Ney Jean-Bernard
Jean-Bernard Ney est né le 6 septembre 1921 à Bettembourg au Luxembourg. Ne supportant pas l'idée de l'occupation allemande, Jean-Bernard Ney, alors qu'il n'a que 18 ans,
prépare et mène à bien l'évasion au Luxembourg et en Allemagne de plusieurs prisonniers français et belges. Suspectés par les Allemands, il est arrêté mais réussit à s'évader, le 2 mai 1941, de
Trèves.
Il parvient à gagner le Luxembourg puis la France qu'il traverse quand il est de nouveau arrêté par la garde mobile, le 18 mai 1941, au moment où il s'apprête à franchir la frontière des
Pyrénées. Conduit à la prison de Perpignan, il s'en évade le jour même.
Ayant franchi les Pyrénées, Jean-Bernard Ney est de nouveau arrêté et passe trois mois dans les geôles espagnoles avant de pouvoir gagner Gibraltar puis l'Angleterre où il cherche à s'engager
dans les Forces Françaises Libres. Bien qu'étranger, il parvient à se faire incorporer dans les Forces Aériennes Françaises Libres en qualité de soldat de 2e classe, le 6 février 1942.

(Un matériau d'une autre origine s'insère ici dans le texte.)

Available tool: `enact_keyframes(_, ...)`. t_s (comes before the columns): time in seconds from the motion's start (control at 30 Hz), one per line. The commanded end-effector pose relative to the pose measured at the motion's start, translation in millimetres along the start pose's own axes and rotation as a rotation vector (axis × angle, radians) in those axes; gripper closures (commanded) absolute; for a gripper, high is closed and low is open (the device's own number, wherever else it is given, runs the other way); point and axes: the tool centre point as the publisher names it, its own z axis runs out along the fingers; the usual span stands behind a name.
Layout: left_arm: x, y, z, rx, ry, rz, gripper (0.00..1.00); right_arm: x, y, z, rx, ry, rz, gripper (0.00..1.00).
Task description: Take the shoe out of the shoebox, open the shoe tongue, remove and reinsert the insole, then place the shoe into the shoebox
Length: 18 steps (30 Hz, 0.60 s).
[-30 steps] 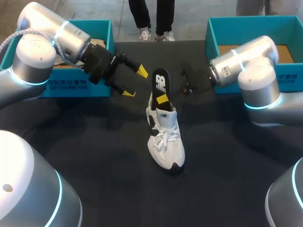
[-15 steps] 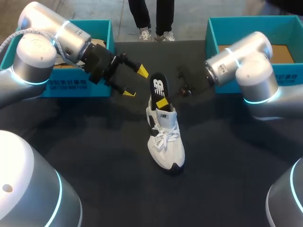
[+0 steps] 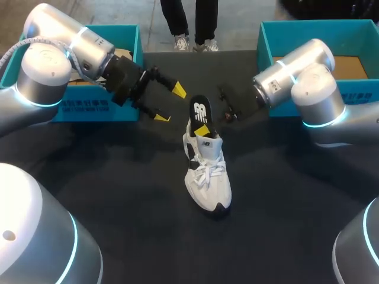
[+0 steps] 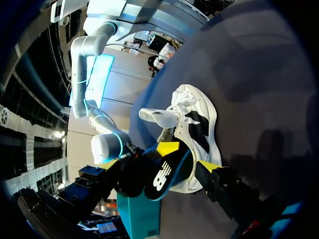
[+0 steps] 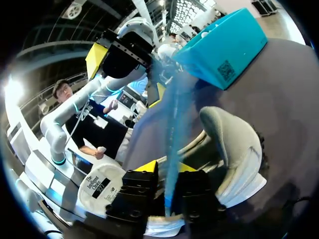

Admis à suivre l'entraînement de navigateur, il rejoint le Groupe de Bombardement "Lorraine" (le 342 Squadron de la RAF) en mai 1944. Se révélant excellent navigateur bombardier, il prend part à
76 missions de bombardement comportant plusieurs patrouilles de nuit particulièrement difficiles.
Le 6 juin 1944, il effectue une mission de protection par émission d'écran de fumée au-dessus des côtes de Normandie afin de masquer le débarquement. Comme navigateur-guide, il réussit
brillamment plusieurs bombardements, notamment les 22 juillet et 28 août 1944, lors de l'attaque des troupes allemandes en retraite sur le front de l'ouest.
En février 1945, le sous-lieutenant Ney est blessé lors d'un atterrissage difficile, après que son avion a été durement touché par la DCA ennemie. A peine rétabli, il se porte volontaire pour
d'autres missions et participe à l'offensive victorieuse qui aboutit au franchissement du Rhin et à la défaite allemande.
Démobilisé, Jean-Bernard Ney devient fermier, spécialisé dans l'élevage de porcs, au Congo belge. En 1958, de retour en France, il s'installe comme agriculteur en Dordogne. Jean-Bernard Ney est
décédé le 31 août 2003 à Cadaujac en Gironde.